Sent back to Double-A when Rollins returned on May 9, Harman would not get another shot at big-league life. He slashed just .206/.276/.339 as the primary second baseman for Reading over the 2008-09 seasons combined.
On August 31, 2009 he was designated for assignment by the Phillies. That gave Harman a chance to quickly join the Australian national team for the World Cup. He was then granted free agency in November but would never sign on with another MLB organization.
In 2010, Harman was involved in an unusual situation that resulted in his being suspended by the Australian Sports Anti-Doping Agency (ASADA) for 14 months. The ASADA requires all Australian athletes to lodge details of their whereabouts when traveling outside the country as part of their efforts to conduct random drug testing. Harman had failed to check-in on three required occasions, resulting in the suspension.
“The difficulty of course with baseball is that a number of our athletes are part of the minor leagues in North America in the US and as such are often at different teams for short periods of time,” said Australian Baseball Federation CEO John May per the Herald-Sun following the announcement. “It’s much more onerous on players and athletes like Brad, to continually update Australian Baseball, and therefore the information that we provide to ASADA, on where they are at that particular point of time.”
Harman was able to rejoin the Melbourne Aces, his hometown team, for the 2011 season. He hit .305 that year and broke the Australian record by slamming 15 home runs over 34 games in the Australian Baseball League, which plays a 46-game season.
He continued to play with Melbourne as their starting shortstop through 2014, including during a preseason pair of exhibitions for the MLB Los Angeles Dodgers and Arizona Diamondbacks. As that series ended there were rumors that Harman could be signed by the Dbacks.

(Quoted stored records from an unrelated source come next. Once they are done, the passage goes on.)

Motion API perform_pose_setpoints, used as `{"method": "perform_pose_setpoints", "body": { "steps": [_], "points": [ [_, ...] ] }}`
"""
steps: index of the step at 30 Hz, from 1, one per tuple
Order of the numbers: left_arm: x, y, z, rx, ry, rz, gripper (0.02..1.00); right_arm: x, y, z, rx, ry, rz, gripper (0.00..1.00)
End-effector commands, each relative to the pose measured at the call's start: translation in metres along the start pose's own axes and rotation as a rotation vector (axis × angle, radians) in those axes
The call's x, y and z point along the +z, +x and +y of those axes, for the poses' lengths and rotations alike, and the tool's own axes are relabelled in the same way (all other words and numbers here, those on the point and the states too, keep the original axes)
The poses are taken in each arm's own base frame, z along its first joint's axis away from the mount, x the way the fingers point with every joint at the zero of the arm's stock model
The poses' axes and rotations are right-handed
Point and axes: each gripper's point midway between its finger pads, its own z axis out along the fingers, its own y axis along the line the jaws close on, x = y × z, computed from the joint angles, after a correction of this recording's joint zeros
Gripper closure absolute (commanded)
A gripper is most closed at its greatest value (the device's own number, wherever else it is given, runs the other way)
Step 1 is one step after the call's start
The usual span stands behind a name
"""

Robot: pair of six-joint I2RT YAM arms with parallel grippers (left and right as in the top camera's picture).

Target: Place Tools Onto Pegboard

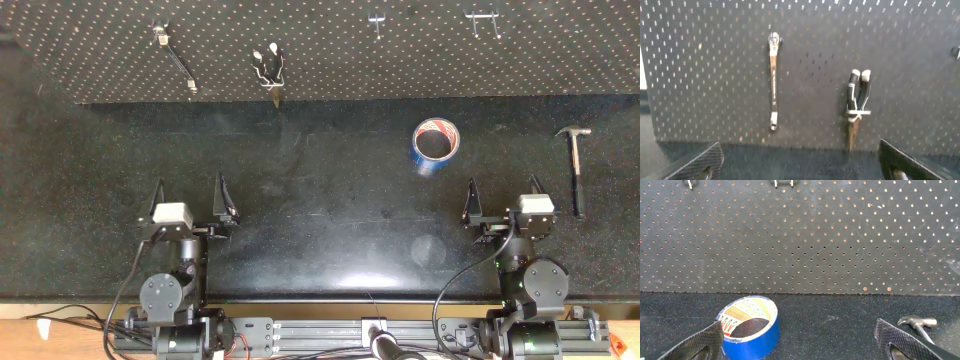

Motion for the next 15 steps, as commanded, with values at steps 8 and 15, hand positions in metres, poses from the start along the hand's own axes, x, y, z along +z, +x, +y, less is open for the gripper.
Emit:
{"method": "perform_pose_setpoints", "body": {
  "steps": [8, 15],
  "points": [
    [-0.0043, 0.0411, -0.0119, -0.014, 0.051, 0.165, 0.023, 0.0, 0.0022, -0.0017, -0.007, 0.008, 0.004, 0.02],
    [-0.0043, 0.0411, -0.0119, -0.014, 0.051, 0.165, 0.023, 0.0, 0.0022, -0.0017, -0.007, 0.008, 0.004, 0.02]
  ]
}}
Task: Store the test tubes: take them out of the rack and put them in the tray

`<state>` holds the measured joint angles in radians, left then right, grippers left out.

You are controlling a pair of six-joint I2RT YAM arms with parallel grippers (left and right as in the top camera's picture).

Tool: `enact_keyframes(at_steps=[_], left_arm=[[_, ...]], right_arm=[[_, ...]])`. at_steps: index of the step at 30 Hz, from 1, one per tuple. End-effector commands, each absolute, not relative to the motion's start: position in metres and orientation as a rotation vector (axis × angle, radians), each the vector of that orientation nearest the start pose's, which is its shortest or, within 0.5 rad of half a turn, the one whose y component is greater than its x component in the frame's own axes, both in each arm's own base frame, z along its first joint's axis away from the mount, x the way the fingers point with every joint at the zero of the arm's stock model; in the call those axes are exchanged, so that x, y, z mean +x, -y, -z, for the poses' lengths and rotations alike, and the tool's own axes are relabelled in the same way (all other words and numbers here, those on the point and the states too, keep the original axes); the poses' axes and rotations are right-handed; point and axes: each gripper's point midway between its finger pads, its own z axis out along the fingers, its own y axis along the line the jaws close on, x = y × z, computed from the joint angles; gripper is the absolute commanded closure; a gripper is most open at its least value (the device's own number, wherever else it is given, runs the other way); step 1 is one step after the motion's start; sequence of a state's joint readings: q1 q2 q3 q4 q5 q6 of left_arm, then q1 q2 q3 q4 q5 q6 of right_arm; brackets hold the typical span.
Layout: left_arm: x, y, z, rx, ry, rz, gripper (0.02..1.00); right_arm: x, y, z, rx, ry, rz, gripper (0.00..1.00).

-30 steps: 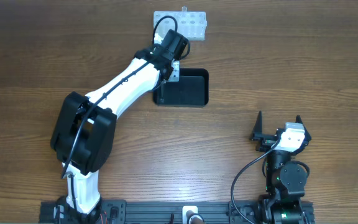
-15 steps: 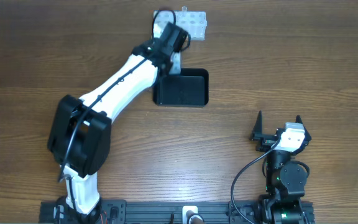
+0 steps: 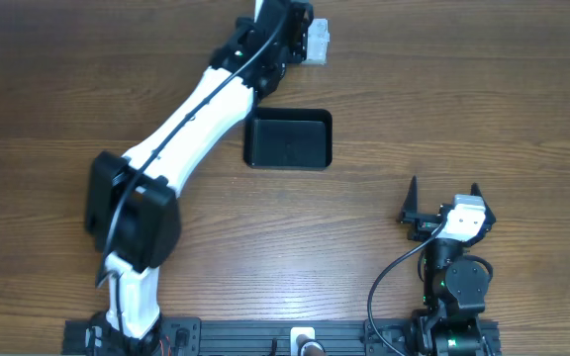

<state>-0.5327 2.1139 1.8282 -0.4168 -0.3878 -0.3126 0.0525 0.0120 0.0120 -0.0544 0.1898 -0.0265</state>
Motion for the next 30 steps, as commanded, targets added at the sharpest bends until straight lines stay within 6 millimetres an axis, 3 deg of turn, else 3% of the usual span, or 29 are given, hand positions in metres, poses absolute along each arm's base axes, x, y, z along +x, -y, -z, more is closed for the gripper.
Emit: enact_keyframes(at_steps=[1,10,24,30], left_arm=[[0.562,0.242,-0.147,0.069,-2.221,-0.063,0.268],[0.59,0.242,-0.13,0.037,-2.195,-0.06,0.277],[0.607,0.249,-0.115,0.025,-2.161,-0.024,0.312],[0.608,0.25,-0.114,0.027,-2.159,-0.018,0.443]], right_arm=[[0.245,0.017,-0.161,0.074,-1.625,0.122,0.007],[0.245,0.017,-0.161,0.074,-1.625,0.122,0.007],[0.245,0.017,-0.161,0.074,-1.625,0.122,0.007],[0.245,0.017,-0.161,0.074,-1.625,0.122,0.009]])
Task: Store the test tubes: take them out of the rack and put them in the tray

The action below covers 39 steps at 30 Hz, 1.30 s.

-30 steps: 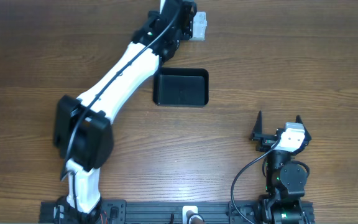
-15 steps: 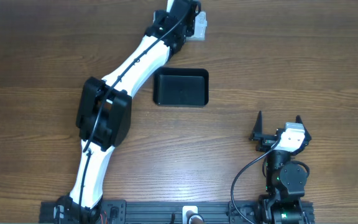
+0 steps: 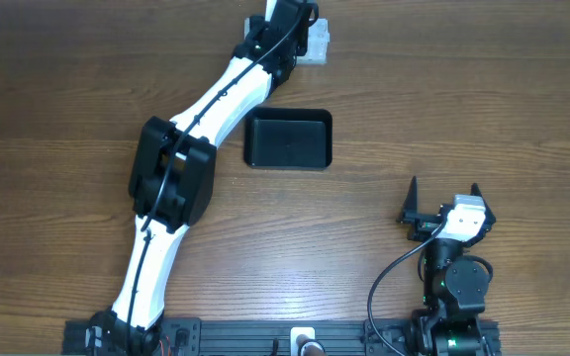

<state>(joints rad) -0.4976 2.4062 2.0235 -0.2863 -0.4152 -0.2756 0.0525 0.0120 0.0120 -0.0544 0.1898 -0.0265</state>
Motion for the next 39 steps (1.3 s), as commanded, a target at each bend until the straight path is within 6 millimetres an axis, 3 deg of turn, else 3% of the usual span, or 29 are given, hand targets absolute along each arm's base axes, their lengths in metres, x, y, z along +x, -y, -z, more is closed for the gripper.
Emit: enact_keyframes(at_steps=[1,12,20,23,25,31,35,39], left_arm=[[0.608,0.25,-0.114,0.027,-2.159,-0.018,0.474],[0.607,0.254,-0.116,0.032,-2.154,-0.012,0.838],[0.605,0.258,-0.117,0.038,-2.15,-0.007,0.919],[0.604,0.26,-0.129,0.053,-2.134,-0.005,0.928],[0.602,0.26,-0.147,0.072,-2.114,-0.007,0.93],[0.584,0.248,-0.248,0.082,-1.996,0.003,0.947],[0.559,0.233,-0.317,0.065,-1.929,0.028,0.95],[0.526,0.22,-0.356,0.078,-1.934,0.056,0.954]], right_arm=[[0.245,0.017,-0.161,0.074,-1.625,0.122,0.007],[0.245,0.017,-0.161,0.074,-1.625,0.122,0.009],[0.245,0.017,-0.161,0.074,-1.625,0.122,0.009],[0.245,0.017,-0.161,0.074,-1.625,0.122,0.007],[0.245,0.017,-0.161,0.074,-1.625,0.122,0.007],[0.245,0.017,-0.161,0.074,-1.625,0.122,0.007],[0.245,0.017,-0.161,0.074,-1.625,0.122,0.009],[0.245,0.017,-0.161,0.074,-1.625,0.122,0.009]])
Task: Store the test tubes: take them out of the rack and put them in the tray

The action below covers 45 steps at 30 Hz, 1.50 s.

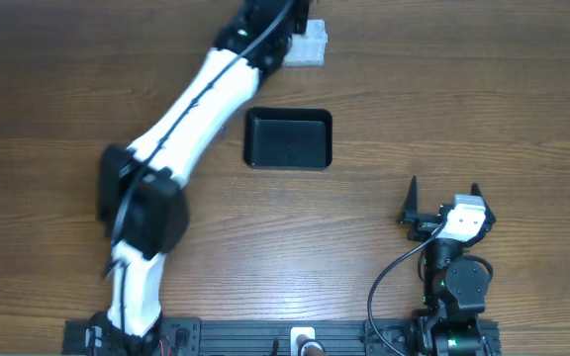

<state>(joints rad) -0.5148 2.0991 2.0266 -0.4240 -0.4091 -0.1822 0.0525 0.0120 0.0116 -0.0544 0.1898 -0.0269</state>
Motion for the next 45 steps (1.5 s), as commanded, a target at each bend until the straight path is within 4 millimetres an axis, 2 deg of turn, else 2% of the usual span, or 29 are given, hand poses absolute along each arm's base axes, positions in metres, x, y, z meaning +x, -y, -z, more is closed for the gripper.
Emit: enact_keyframes(at_steps=[1,2,4,8,9,13,19,29,45], left_arm=[[0.517,0.22,-0.36,0.098,-1.956,0.079,0.954],[0.501,0.22,-0.357,0.104,-2.016,0.125,0.958],[0.481,0.215,-0.34,0.045,-2.13,0.169,0.978],[0.448,0.204,-0.285,-0.144,-2.369,0.176,0.978],[0.44,0.204,-0.263,-0.165,-2.424,0.155,0.976],[0.429,0.211,-0.206,-0.174,-2.539,0.098,0.978],[0.423,0.232,-0.137,-0.105,-2.68,0.022,0.976],[0.423,0.233,-0.08,-0.072,-2.776,-0.079,0.98],[0.441,0.22,-0.033,-0.118,-2.808,-0.131,0.947]], right_arm=[[0.245,0.017,-0.161,0.074,-1.625,0.122,0.007],[0.245,0.017,-0.161,0.074,-1.625,0.122,0.009],[0.245,0.017,-0.161,0.074,-1.625,0.122,0.007],[0.245,0.017,-0.161,0.074,-1.625,0.122,0.007],[0.245,0.017,-0.161,0.074,-1.625,0.122,0.007],[0.245,0.017,-0.161,0.074,-1.625,0.122,0.007],[0.245,0.017,-0.161,0.074,-1.625,0.122,0.007],[0.245,0.017,-0.161,0.074,-1.625,0.122,0.007],[0.245,0.017,-0.161,0.074,-1.625,0.122,0.009]])
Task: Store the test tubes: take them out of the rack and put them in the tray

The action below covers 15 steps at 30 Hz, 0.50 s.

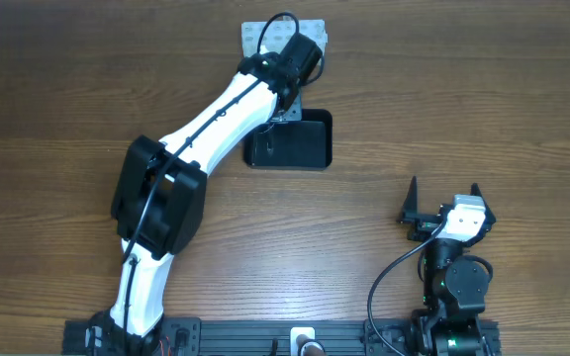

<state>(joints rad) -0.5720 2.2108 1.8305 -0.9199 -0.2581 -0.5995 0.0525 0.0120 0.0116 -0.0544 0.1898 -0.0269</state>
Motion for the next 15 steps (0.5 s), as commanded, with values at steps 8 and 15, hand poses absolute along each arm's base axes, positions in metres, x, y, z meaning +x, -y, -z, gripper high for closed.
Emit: enact_keyframes(at_steps=[8,15], left_arm=[[0.4399,0.2192,-0.0275,-0.117,-2.817,-0.14,0.923],[0.4353,0.2251,-0.0269,-0.096,-2.826,-0.134,0.869]], right_arm=[[0.245,0.0169,-0.1614,0.074,-1.625,0.122,0.007],[0.245,0.0169,-0.1614,0.074,-1.625,0.122,0.007]])
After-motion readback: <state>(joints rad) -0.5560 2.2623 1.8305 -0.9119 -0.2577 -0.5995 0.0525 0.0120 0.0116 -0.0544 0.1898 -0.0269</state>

“To be honest, I’ve had absolutely no contact,” he said per Josh Spasaro at Northern Star in March 2014. “I’d love to be able to get on a plane, get out of work and go over there to play baseball. It’d be great if it happened, but I’ve received no contact as yet. I love mentoring young players at the Aces and in the Australian team – it’s a role I’ve been happy to embrace.”
Harman became a utility infielder over this final two seasons, ending his professional career after the 2016-17 campaign. His final game on February 11, 2017 came when his Aces squad, led by current Atlanta Braves young star outfielder Ronald Acuna Jr. were eliminated in the ABL playoff Finals.